• [DATASET RECORDS]:
- - -

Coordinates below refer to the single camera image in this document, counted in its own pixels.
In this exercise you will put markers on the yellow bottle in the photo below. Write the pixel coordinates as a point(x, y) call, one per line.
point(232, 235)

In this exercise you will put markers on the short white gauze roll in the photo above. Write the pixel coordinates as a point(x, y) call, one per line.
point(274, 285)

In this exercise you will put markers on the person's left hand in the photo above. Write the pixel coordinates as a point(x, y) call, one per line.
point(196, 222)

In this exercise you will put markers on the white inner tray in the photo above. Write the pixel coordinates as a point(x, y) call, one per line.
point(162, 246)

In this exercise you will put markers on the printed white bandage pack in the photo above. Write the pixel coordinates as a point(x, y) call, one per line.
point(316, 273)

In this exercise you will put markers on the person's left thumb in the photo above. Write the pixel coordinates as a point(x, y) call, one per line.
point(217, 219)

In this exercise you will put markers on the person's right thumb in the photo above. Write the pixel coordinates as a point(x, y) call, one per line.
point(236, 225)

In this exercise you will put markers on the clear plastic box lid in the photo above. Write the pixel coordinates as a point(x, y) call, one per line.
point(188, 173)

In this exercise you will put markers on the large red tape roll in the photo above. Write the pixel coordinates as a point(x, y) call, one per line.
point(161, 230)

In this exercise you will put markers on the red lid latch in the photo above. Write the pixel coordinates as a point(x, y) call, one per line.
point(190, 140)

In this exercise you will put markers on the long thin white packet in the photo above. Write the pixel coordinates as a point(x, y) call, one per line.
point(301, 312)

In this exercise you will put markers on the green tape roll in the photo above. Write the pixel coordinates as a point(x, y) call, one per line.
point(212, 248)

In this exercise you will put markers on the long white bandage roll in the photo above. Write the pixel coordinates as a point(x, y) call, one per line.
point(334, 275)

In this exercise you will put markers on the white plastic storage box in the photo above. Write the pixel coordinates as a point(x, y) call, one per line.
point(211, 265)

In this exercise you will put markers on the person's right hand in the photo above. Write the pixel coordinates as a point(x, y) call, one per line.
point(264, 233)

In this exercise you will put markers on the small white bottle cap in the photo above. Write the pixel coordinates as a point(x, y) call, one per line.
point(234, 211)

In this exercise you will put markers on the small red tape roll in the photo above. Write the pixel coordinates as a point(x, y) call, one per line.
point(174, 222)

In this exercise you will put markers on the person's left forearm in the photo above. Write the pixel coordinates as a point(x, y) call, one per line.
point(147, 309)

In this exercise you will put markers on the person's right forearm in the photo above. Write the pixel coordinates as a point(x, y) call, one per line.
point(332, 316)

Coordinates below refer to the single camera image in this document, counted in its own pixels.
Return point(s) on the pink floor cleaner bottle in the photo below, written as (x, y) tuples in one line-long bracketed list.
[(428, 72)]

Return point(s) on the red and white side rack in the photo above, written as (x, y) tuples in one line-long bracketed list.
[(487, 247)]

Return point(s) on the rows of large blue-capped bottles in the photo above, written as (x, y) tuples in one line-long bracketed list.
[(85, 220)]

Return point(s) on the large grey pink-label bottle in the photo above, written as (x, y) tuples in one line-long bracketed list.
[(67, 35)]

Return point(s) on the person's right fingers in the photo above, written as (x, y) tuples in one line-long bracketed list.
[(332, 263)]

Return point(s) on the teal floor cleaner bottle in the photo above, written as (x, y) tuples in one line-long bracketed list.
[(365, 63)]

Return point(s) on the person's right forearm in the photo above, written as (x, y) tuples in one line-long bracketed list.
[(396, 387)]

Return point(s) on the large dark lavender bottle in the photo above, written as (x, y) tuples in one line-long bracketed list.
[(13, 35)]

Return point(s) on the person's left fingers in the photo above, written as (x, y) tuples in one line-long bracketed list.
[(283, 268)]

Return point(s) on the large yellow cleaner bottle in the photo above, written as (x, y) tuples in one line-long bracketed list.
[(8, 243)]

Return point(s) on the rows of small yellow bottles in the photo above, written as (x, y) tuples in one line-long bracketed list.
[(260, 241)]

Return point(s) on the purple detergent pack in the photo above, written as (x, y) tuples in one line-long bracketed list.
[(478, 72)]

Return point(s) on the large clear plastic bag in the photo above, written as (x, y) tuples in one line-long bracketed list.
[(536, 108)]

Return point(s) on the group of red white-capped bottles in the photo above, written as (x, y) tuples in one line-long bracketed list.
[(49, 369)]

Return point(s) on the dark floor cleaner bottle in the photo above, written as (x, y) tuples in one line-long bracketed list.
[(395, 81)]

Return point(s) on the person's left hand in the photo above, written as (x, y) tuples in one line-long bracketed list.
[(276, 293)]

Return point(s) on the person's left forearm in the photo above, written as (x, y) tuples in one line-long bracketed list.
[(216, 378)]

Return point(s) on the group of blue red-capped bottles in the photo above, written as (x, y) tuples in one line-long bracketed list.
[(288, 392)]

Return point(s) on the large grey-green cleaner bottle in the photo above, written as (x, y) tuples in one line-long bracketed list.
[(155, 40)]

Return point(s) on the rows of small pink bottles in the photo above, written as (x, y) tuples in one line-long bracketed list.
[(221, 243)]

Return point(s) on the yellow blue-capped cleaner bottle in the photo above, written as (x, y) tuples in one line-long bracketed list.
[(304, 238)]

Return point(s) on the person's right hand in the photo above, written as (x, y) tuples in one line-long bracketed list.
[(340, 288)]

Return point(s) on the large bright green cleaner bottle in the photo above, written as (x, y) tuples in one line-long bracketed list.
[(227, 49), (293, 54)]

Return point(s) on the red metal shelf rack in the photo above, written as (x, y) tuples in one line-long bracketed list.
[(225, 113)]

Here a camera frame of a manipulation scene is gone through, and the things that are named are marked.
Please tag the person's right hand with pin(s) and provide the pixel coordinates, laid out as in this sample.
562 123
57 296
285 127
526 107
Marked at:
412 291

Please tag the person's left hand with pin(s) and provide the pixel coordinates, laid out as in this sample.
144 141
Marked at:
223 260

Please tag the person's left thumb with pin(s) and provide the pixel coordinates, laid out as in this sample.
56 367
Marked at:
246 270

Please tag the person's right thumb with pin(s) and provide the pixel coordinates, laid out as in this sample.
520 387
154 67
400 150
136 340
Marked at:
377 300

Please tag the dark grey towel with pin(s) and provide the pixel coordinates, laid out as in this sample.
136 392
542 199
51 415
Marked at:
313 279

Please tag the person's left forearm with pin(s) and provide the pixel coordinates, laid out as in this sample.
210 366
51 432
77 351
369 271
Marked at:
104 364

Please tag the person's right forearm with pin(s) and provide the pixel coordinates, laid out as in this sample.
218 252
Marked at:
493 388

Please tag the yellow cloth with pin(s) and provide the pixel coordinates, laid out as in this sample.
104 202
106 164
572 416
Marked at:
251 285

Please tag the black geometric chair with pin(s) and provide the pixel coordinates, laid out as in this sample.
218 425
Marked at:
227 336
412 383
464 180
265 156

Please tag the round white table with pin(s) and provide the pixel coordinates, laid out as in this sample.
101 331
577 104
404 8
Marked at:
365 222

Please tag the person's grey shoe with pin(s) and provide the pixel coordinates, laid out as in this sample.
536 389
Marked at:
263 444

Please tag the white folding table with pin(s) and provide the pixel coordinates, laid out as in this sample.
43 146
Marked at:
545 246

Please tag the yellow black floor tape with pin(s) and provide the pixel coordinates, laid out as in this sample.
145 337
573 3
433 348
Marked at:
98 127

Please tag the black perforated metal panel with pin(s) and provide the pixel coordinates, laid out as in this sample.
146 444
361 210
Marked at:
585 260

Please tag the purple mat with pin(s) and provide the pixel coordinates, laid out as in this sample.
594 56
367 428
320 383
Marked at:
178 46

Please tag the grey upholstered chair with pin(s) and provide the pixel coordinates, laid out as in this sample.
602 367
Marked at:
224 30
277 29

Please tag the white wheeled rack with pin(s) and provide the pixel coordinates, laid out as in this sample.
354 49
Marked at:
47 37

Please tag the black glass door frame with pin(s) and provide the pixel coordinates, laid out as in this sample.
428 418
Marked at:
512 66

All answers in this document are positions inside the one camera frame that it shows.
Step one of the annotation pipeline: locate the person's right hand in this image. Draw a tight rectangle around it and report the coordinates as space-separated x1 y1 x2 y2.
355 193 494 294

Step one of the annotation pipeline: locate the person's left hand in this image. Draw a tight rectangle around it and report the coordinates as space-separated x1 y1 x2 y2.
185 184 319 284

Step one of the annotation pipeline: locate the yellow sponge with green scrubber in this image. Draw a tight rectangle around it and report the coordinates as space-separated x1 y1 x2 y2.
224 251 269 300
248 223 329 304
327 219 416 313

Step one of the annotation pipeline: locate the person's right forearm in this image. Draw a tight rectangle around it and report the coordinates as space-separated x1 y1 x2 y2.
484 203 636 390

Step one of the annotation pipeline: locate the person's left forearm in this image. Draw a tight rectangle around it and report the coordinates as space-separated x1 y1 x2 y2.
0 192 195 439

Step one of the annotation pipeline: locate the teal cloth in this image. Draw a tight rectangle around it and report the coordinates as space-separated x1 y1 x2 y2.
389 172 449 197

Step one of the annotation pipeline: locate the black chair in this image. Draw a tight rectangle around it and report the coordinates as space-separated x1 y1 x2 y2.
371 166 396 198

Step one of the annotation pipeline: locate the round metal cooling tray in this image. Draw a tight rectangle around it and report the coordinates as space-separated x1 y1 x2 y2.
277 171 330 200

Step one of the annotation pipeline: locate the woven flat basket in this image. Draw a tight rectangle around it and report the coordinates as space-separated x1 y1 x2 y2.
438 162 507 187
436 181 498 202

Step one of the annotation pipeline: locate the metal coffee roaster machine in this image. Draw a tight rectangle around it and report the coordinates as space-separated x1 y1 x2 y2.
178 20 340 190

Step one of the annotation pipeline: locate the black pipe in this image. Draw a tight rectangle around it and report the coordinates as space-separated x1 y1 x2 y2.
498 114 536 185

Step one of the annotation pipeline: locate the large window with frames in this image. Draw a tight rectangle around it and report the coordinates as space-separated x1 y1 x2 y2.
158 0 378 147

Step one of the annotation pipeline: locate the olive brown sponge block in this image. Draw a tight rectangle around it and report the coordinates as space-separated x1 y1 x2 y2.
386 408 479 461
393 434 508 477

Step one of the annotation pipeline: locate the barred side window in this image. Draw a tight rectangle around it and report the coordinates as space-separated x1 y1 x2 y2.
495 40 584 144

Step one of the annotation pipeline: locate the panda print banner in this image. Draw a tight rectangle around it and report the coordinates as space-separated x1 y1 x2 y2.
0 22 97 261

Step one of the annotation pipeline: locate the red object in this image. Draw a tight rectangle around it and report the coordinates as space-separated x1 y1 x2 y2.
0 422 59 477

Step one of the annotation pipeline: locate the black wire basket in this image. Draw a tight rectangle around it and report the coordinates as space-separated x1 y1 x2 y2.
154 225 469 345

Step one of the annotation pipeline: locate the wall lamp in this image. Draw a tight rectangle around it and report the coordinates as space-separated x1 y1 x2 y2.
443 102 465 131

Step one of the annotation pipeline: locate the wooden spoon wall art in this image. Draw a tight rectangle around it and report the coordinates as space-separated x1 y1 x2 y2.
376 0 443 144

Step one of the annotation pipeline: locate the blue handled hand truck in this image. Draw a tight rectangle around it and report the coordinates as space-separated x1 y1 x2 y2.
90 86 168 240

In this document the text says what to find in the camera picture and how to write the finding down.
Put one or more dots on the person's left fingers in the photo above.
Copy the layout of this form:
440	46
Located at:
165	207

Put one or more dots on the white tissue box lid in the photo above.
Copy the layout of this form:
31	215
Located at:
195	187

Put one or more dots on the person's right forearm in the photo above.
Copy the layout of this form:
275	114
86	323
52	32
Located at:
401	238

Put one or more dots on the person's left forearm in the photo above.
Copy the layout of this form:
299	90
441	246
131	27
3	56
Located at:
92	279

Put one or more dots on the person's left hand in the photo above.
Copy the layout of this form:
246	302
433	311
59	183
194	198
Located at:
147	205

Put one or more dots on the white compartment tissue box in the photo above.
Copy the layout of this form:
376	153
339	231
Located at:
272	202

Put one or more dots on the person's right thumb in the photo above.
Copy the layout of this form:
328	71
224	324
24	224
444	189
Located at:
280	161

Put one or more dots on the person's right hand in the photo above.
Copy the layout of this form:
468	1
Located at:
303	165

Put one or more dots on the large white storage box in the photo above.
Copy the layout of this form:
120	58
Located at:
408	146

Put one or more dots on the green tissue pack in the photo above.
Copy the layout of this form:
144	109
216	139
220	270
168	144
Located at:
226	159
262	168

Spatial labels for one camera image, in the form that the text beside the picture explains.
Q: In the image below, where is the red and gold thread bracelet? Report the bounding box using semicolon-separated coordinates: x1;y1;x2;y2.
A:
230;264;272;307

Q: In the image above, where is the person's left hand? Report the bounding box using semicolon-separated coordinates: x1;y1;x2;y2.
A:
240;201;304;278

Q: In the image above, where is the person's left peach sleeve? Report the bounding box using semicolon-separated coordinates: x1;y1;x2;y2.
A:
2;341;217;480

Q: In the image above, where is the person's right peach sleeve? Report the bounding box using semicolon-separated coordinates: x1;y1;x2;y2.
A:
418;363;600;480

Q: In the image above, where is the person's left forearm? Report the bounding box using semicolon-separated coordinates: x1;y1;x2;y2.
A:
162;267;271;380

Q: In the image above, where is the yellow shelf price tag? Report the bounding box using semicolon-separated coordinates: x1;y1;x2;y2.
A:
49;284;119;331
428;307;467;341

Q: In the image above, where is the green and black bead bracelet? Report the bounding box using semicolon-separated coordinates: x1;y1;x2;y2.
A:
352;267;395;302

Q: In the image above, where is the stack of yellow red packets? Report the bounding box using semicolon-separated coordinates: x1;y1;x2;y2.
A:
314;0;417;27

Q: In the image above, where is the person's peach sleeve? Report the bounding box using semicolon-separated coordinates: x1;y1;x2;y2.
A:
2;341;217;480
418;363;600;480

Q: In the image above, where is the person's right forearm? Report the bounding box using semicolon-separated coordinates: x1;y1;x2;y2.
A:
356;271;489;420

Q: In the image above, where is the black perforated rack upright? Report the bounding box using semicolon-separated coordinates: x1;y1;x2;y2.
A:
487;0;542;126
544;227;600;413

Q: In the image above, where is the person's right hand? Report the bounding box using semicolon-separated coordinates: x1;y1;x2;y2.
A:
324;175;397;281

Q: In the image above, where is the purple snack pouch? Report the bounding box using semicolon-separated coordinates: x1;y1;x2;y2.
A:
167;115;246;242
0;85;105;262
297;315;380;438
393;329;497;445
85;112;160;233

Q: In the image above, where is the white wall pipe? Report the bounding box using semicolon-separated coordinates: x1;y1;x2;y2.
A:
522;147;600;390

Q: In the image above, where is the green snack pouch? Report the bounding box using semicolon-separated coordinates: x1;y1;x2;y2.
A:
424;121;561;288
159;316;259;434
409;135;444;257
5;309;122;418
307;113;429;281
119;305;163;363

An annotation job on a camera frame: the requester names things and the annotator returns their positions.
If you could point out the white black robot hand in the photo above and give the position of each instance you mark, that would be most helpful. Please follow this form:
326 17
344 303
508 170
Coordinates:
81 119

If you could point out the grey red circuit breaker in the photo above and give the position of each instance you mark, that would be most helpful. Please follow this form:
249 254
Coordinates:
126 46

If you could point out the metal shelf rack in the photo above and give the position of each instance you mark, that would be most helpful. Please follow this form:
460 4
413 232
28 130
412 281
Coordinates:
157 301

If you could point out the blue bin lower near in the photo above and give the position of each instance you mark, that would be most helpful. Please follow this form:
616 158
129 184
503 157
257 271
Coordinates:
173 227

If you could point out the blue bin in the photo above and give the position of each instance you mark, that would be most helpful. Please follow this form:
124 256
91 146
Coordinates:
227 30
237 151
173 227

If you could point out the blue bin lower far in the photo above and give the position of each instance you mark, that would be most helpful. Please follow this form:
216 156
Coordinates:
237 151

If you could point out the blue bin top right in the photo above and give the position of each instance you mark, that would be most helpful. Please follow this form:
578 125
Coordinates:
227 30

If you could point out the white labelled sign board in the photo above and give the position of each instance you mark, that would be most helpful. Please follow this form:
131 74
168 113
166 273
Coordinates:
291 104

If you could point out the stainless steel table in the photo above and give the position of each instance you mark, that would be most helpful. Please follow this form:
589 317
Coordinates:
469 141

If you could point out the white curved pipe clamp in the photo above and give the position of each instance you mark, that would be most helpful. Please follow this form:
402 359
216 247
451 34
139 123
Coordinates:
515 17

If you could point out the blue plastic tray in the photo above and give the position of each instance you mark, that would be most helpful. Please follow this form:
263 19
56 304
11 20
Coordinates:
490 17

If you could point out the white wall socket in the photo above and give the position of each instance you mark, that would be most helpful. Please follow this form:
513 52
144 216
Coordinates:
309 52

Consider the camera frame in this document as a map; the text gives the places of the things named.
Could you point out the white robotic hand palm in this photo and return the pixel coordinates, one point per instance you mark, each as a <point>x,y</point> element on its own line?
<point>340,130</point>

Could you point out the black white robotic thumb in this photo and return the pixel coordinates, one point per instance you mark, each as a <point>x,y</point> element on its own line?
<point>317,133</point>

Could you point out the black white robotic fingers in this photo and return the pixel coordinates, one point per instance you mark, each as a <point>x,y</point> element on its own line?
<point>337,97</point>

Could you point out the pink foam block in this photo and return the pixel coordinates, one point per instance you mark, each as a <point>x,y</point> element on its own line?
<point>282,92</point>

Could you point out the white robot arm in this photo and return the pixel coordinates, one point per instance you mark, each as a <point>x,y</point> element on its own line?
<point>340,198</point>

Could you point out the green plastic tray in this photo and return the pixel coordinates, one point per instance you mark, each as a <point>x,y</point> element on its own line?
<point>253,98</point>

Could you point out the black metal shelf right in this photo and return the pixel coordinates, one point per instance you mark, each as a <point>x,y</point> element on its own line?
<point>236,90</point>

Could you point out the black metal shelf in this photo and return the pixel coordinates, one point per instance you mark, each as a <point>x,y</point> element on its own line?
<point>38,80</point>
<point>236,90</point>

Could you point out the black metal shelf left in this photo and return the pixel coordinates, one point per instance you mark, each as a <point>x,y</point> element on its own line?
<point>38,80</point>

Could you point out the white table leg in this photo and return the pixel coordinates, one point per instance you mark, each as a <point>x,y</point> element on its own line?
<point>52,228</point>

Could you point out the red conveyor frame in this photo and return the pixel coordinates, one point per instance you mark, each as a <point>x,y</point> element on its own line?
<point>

- - -

• [WHAT IS EXPECTED]:
Every line in the entries above that has the word "text" should be identified and copied.

• [RESULT OF THE EXERCISE]:
In this document the text says what to find in the camera picture and how to write the finding down.
Spatial labels for one camera image, in the form that the text beside the picture explains.
Consider the camera frame in this document as a map; the text gives the places of the things named.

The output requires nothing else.